What the task asks | Bring together all lines of the material below that contain the string "finger".

Supplied records |
----

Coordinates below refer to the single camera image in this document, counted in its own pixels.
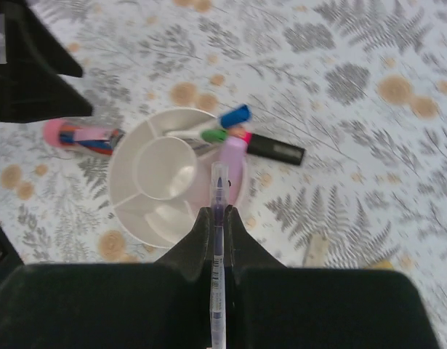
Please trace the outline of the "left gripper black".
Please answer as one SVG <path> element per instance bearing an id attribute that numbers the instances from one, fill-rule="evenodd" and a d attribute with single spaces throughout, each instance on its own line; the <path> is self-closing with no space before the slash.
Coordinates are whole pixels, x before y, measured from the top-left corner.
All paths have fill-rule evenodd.
<path id="1" fill-rule="evenodd" d="M 20 25 L 50 64 L 28 62 Z M 0 122 L 31 123 L 90 116 L 92 104 L 58 74 L 81 78 L 83 68 L 30 8 L 29 1 L 0 1 Z"/>

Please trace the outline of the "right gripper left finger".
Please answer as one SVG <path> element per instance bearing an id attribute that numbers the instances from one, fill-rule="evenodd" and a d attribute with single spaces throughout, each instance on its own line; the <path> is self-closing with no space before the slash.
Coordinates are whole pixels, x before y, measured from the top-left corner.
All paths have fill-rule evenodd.
<path id="1" fill-rule="evenodd" d="M 212 215 L 153 263 L 32 264 L 0 286 L 0 348 L 206 348 Z"/>

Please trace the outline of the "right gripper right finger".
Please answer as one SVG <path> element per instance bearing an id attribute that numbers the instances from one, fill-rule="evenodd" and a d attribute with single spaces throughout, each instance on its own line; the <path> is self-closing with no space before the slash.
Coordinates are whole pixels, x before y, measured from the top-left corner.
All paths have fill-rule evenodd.
<path id="1" fill-rule="evenodd" d="M 225 212 L 229 348 L 437 348 L 419 291 L 386 269 L 288 268 Z"/>

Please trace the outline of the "pink pack of pens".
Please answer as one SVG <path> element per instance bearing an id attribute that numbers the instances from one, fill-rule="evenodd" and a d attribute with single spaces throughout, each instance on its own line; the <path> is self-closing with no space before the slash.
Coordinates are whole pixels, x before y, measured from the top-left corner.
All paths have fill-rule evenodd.
<path id="1" fill-rule="evenodd" d="M 118 128 L 86 126 L 65 119 L 52 119 L 45 122 L 42 134 L 45 142 L 55 148 L 110 157 L 125 132 Z"/>

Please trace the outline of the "white round divided organizer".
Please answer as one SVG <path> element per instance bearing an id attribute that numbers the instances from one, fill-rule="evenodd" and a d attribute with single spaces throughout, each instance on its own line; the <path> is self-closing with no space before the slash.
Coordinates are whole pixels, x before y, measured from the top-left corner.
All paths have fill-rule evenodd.
<path id="1" fill-rule="evenodd" d="M 115 147 L 108 170 L 108 195 L 122 228 L 144 244 L 169 249 L 191 230 L 198 210 L 210 204 L 216 145 L 194 151 L 167 137 L 212 118 L 195 108 L 153 114 Z"/>

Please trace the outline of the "thin purple gel pen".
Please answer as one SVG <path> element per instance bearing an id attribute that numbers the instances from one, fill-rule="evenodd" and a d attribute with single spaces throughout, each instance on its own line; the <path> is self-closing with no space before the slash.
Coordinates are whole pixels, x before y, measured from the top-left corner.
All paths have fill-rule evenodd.
<path id="1" fill-rule="evenodd" d="M 227 207 L 228 167 L 212 164 L 211 209 L 214 220 L 210 323 L 212 348 L 226 348 L 224 216 Z"/>

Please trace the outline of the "purple highlighter pen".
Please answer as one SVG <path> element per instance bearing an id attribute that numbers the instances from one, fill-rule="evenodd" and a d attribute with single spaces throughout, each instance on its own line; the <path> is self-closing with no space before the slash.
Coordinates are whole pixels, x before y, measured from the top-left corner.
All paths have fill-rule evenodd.
<path id="1" fill-rule="evenodd" d="M 220 162 L 227 166 L 229 204 L 239 207 L 246 196 L 248 175 L 246 163 L 246 142 L 229 136 L 220 149 Z"/>

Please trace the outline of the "green capped white marker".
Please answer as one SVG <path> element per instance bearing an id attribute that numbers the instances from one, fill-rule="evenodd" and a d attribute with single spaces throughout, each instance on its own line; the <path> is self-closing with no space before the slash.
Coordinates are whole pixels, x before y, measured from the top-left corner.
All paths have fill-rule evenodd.
<path id="1" fill-rule="evenodd" d="M 223 129 L 180 130 L 166 133 L 167 137 L 176 137 L 185 141 L 194 151 L 223 143 L 227 132 Z"/>

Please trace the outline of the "blue capped white marker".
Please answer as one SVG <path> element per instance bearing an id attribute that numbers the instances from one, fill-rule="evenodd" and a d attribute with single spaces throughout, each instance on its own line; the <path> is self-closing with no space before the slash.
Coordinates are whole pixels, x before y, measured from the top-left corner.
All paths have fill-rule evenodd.
<path id="1" fill-rule="evenodd" d="M 244 124 L 251 119 L 251 111 L 247 105 L 233 109 L 218 118 L 212 118 L 196 127 L 186 130 L 223 129 L 227 130 L 235 125 Z"/>

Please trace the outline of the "orange capped white marker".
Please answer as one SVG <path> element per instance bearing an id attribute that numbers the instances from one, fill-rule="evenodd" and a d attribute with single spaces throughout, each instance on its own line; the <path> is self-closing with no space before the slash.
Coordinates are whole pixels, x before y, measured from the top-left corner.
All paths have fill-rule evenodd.
<path id="1" fill-rule="evenodd" d="M 231 137 L 237 137 L 242 139 L 246 144 L 250 143 L 252 133 L 248 132 L 242 125 L 235 125 L 227 130 L 227 133 Z"/>

----

Output |
Please trace the outline of the "right gripper left finger".
Please trace the outline of the "right gripper right finger".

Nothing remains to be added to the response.